Power-to-methane via co-electrolysis of H2O and CO2: Reactor operation and system simulation

Abstract

The traditional pathway of electrolysis based power-to-methane systems consists of water (liquid or vapor) electrolysis followed by CO2 methanation. The use of solid-oxide electrolysers allows an alternative pathway, i.e., steam and CO2 electrolysis followed by syngas methanation which can be more efficient than the traditional pathway but requires additional considerations related to cost and operation. The operation of an evaporating water-cooled CO2 methanation reactor in syngas methanation is first validated: (1) H2 concentrations between 10.3 and 21.0 % are measured with the lowest concentration occurring at higher reactant pressure and cooling water pressure and lowest reactant flow rate. (2) Increasing the CO concentration in the reactant, while supplying the stochiometric ratio of H2 and a ratio of H2O to CO of 1, increases the measured hot spot temperature but it remains under 700 °C. However, the changes in H2 concentration at the outlet are within the error of the injected reactant.Furthermore, an idealized power-to-methane system is analyzed, using various system layouts, to identify the impact of the steam production’s energy source, as well as the additional steam requirement for syngas methanation, on the system’s heating value efficiency and on the key operating variables.

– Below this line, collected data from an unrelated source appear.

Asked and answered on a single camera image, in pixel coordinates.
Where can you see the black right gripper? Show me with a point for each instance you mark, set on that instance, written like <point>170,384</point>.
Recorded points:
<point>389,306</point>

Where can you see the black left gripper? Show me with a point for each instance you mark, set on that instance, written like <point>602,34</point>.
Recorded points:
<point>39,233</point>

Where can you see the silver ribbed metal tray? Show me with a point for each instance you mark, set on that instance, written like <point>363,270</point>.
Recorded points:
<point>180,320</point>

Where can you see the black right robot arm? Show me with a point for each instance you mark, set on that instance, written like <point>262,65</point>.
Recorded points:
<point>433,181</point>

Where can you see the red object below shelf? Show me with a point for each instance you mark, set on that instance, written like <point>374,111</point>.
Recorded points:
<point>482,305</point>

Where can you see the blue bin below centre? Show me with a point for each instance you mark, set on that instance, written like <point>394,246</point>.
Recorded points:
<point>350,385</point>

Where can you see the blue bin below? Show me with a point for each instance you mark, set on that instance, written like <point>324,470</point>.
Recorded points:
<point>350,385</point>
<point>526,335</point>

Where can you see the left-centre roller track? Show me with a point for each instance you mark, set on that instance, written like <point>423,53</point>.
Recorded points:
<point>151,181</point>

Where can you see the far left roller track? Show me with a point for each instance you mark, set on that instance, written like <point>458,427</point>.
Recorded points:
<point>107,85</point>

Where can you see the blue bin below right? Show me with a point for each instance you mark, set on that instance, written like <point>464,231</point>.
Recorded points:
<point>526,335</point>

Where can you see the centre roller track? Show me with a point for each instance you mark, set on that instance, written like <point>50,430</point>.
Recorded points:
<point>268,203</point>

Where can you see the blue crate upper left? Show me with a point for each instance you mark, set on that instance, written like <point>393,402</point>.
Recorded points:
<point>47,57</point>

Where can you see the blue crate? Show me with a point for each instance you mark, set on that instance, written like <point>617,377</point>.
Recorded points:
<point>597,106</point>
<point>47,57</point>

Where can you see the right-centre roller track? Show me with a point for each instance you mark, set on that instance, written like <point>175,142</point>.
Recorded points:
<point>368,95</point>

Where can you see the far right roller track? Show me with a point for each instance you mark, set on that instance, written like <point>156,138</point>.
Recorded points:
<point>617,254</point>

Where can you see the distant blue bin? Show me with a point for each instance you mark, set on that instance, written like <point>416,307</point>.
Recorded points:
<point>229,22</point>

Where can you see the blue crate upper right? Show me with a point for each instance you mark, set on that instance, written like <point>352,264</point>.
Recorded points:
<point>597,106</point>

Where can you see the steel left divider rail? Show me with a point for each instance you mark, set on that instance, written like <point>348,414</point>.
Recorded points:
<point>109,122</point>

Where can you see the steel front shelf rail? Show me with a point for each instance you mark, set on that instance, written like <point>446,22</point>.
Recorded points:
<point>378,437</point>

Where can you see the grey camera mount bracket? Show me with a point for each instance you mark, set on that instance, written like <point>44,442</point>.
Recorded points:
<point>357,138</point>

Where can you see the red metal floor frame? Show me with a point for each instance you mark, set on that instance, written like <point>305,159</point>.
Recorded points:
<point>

Restricting the internal steam production to the cooling system of the reactor causes a decrease in maximum efficiency from 94.1% to 91.1%. Directly compressing the humid mixture to be injected into the reactor as it exits the solid-oxide electrolyzer partially alleviates the stress of restricting the evaporation process to reach a maximum efficiency of 92.4%. When including heat losses in the reactor, avoiding the condensation offered a gain of up to 1.2% compared to condensing the water before the compression step.